Until this point, most other gene expression analyses of bipolar disorder have focused on the cerebral cortex—the region associated with higher-level thought, memory, and consciousness.
“This is the first real study of gene expression in the striatum for bipolar disorder,” said study director Ronald L. Davis, PhD, Chair of the Department of Neuroscience at The Scripps Research Institute, in Jupiter, FL. “We now have a snapshot of the genes and proteins expressed in that region.”
For this study, the researchers obtained post-mortem tissue samples from 18 subjects diagnosed with bipolar disorder and 17 non-bipolar control subjects. They sequenced the samples’ total striatal transcriptomes and compared the results of the two groups.
Surprisingly, the number of genes differentially expressed in both groups of tissue samples turned out to be small—just 14 in all. However, co-expression network analysis also revealed two modules of interconnected genes that were particularly rich in genetic variations associated with bipolar disorder, suggestive of a causal role in the disorder.
Of these two modules, the one with the highest genetic association signal for bipolar disorder was especially remarkable because its gene expression was also highly characteristic of the striatum.
“Our finding of a link between bipolar disorder and the striatum at the molecular level complements studies that implicate the same brain region in bipolar disorder at the anatomical level, including functional imaging studies that show altered activity in the striatum of bipolar subjects during tasks that involve balancing reward and risk,” said first author Rodrigo Pacifico, PhD, Research Associate in Dr. Davis’ lab.
Because bipolar patients may act impulsively and engage in high-risk activities during periods of mania, analyzing their reactions to risk is important.
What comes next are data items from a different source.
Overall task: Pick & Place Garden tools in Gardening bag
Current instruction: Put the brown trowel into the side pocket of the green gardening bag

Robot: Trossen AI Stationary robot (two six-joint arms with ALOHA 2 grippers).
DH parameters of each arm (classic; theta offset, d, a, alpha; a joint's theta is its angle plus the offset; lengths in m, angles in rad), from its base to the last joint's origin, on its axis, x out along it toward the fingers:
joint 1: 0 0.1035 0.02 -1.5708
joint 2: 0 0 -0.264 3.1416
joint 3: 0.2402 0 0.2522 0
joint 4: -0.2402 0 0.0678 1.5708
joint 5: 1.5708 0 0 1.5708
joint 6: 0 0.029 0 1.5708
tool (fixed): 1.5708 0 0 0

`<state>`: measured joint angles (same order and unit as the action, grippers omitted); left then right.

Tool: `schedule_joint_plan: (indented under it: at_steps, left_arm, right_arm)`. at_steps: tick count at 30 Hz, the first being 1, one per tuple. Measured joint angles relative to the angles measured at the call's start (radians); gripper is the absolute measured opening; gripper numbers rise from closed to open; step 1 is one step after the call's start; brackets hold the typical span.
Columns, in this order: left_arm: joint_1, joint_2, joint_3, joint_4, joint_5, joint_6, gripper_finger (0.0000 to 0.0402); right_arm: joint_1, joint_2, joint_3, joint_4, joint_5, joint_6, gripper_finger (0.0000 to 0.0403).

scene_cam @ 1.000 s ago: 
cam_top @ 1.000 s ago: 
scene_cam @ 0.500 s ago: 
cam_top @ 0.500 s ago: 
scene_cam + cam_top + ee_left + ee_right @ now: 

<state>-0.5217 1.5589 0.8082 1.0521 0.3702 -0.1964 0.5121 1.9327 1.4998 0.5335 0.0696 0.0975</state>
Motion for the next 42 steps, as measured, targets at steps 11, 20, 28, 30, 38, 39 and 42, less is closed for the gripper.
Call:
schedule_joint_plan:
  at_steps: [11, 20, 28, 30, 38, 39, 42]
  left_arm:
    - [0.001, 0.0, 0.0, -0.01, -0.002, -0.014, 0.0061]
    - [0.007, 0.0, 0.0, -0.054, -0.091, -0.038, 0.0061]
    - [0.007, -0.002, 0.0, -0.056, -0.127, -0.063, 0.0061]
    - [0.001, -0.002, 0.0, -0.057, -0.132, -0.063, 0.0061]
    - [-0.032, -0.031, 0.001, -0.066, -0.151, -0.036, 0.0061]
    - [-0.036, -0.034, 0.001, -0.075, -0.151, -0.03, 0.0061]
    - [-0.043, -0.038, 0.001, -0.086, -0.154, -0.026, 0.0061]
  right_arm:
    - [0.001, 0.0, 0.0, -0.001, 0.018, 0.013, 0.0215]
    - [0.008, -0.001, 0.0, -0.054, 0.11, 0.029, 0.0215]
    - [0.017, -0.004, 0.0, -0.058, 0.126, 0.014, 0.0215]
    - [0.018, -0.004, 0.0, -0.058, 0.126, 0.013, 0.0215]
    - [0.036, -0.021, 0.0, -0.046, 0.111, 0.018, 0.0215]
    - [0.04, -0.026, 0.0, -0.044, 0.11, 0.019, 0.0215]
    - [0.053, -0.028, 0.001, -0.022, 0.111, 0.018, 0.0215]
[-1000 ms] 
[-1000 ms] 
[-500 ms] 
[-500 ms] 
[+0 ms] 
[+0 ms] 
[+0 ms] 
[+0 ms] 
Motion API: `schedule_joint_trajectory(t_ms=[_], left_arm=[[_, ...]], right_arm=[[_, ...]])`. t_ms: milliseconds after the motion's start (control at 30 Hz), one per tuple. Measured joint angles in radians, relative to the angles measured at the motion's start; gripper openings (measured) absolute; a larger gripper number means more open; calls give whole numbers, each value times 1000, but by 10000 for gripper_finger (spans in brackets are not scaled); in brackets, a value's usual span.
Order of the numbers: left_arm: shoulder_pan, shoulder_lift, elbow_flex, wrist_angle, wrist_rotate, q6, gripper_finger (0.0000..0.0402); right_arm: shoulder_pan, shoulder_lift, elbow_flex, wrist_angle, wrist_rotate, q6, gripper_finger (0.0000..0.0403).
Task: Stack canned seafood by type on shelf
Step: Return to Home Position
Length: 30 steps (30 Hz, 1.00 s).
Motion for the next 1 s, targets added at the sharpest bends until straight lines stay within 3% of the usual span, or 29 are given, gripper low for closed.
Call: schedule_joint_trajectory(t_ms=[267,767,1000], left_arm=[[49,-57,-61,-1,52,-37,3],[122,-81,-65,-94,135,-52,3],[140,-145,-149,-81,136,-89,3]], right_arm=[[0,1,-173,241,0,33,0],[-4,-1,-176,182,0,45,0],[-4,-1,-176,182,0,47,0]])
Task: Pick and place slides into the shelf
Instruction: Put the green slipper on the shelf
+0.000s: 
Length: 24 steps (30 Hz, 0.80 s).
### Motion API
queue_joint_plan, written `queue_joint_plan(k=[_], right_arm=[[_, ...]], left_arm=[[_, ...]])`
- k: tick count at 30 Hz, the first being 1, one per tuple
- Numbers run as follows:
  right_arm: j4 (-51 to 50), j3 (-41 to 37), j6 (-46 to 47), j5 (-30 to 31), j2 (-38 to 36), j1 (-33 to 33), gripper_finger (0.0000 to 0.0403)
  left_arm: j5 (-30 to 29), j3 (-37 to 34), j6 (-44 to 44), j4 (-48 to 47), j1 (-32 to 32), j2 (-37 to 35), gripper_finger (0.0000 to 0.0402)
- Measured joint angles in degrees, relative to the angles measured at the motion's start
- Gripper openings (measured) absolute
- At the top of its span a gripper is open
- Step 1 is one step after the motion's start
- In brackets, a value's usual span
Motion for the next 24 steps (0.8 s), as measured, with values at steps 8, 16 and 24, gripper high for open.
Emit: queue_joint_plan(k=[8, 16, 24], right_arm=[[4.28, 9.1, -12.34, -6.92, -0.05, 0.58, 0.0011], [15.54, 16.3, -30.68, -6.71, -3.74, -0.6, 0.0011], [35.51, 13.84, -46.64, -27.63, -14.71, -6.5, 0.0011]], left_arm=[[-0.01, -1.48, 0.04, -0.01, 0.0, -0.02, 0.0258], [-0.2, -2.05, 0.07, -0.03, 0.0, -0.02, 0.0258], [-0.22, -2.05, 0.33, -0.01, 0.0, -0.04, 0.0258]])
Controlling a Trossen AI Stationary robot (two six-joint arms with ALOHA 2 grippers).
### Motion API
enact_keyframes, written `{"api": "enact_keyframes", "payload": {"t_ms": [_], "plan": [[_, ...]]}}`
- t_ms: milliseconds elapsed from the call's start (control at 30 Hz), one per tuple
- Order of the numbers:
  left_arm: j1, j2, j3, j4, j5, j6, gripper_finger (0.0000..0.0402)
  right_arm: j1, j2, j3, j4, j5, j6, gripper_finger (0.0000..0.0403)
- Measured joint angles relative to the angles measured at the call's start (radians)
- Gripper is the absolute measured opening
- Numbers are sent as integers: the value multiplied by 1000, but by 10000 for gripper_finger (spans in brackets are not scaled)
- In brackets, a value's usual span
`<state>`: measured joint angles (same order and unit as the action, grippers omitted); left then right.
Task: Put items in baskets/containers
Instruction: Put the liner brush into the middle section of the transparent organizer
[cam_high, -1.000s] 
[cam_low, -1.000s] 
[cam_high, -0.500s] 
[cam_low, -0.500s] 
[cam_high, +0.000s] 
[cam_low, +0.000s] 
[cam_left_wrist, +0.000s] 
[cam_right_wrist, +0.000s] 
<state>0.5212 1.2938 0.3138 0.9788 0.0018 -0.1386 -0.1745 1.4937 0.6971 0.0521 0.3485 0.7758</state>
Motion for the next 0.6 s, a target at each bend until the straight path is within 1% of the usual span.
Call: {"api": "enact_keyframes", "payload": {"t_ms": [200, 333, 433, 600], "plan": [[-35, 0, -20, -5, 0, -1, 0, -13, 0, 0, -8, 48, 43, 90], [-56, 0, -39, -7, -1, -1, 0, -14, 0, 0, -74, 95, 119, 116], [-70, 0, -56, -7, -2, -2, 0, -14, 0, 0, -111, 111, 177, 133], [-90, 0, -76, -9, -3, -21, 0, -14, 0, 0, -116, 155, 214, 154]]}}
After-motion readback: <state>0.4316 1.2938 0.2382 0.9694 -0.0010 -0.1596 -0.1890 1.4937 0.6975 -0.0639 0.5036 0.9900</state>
“We speculate that, at least in a subset of bipolar subjects, the presence of a susceptible genetic background affecting signaling in striatal medium spiny neurons, compounded by chronic oxidative and/or inflammatory stress, may disturb striatal circuits and bring about recurring imbalances in the activation of the two pathways that ultimately cause some of the changes in behavior seen in bipolar disorder,” the authors wrote.
Functional pathway analysis also found changes in genes linked to immune and inflammation pathways. “We don’t know if these changes are a cause of the disease or the result of it,” Dr. Davis said. “But they provide additional gene markers in bipolar disorder that could potentially lead to the future development of diagnostics or treatments.”